3 oct. 2013

Vie sentimentale : état des lieux

Bon. J'écris pas aussi régulièrement que je le souhaiterais. Je ne dispose plus de cette absence de pudeur qui faisait que je pouvais raconter n'importe quoi en toute inconscience. Mais bon, aujourd'hui je me dis que vu mon énorme break, plus personne ne me lit vraiment alors bon, libérons les démons.

Pour changer de mon kikoololisme qui a fait la réputation de mon blog, je voudrais parler de ma vie sentimentale. C'est un peu et toujours un énorme chaos. A chaque fois que j'ai un truc avec un mec, je me dis que je vais l'écrire ici pour me souvenir de la rencontre avec le père de mes enfants mais j'y renonce parce que je sais très bien qu'il ne sera pas le père de mes enfants. Vous l'aurez compris, depuis janvier, j'enchaîne les amourettes à deux balles, qui m'ont plus ou moins marquée. Je me suis découvert beaucoup moins sensible, sentimentale que je ne le pensais. Alors comme ça, je peux sortir avec un mec et ne rien en avoir à foutre de sa gueule ? On ne me connaissait pas comme ça, et pourtant, c'est arrivé.

Depuis quelques semaines, j'ai eu un espèce de déclic, je me suis dit que j'arrêterais de fréquenter des mecs juste comme ça et que j'attendrais le graal, l'unique élu, le père de mes enfants, patiemment.
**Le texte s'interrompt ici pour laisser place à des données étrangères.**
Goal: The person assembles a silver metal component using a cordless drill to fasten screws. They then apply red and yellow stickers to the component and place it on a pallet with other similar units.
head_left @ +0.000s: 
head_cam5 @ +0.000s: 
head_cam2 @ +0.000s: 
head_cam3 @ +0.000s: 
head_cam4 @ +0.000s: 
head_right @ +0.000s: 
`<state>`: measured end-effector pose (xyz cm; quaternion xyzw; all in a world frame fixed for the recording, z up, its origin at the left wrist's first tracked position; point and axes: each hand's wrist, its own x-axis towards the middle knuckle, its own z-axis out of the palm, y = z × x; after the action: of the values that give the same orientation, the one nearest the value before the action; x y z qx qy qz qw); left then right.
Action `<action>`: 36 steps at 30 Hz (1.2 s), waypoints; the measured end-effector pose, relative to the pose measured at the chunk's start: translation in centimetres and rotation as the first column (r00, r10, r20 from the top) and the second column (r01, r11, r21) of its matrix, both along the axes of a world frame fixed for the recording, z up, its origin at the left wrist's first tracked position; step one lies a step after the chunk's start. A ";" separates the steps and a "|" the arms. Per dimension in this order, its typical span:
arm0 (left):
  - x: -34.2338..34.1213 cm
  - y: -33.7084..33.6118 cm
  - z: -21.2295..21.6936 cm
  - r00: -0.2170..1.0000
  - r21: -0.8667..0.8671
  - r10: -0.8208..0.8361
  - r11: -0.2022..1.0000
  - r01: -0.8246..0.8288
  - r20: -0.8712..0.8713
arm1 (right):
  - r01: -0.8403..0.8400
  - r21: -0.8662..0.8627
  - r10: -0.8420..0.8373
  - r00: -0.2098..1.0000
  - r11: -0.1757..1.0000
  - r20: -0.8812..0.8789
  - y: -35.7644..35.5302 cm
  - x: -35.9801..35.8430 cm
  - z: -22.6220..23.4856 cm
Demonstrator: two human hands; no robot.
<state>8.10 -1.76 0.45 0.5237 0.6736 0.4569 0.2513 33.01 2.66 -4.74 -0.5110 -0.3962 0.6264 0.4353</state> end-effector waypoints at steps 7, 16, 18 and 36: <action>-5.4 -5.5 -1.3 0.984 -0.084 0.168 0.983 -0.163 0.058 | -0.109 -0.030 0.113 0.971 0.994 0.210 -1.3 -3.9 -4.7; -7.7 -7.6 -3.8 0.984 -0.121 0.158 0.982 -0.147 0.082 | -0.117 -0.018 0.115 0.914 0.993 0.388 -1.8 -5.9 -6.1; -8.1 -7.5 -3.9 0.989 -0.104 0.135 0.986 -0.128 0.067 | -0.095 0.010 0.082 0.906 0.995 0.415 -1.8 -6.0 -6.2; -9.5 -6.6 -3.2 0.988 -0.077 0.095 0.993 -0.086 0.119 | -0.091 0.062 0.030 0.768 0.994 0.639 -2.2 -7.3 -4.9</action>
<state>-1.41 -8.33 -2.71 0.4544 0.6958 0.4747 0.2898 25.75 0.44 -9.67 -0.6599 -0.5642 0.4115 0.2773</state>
Mais bon, la semaine dernière, j'ai quand même rencontré Lucas. Je pense qu'il ne s'intéresse pas assez à moi pour me stalker et trouver mon blog. Je trouve qu'on dirait James Franco en plus mignon. Bon, c'est pas le père de mes enfants (enfin je pense), mais il me rend toute bizarre. Au début de la semaine, il m'a embrassée. Et au lieu de gérer et de faire ma femme fatale as usual, je me suis transformée en petite pucelle rougissante. Je suis une bolosse. Je me déteste lorsque je ne me contrôle pas et que je fais n'importe quoi. Je n'ose même pas soutenir son regard. Du coup, j'ai pas géré le premier baiser, j'avais l'impression que mon coeur allait sortir de ma poitrine et quand il a commencé à m'éteindre, je priais pour pas qu'il le sente. Âge mental : 15 ans. Dans mon souvenir, j'ai eu l'impression de partir en courant. Aujourd'hui, je me sens ridicule et je sais pas quoi faire pour rattraper la situation et reconquérir ma dignité de (wannabe) femme fatale de 20 ans.

Mes dix mois de butinage sont vains. Parfois, je me demande si je peux vraiment prendre de bonnes décisions concernant ma propre vie.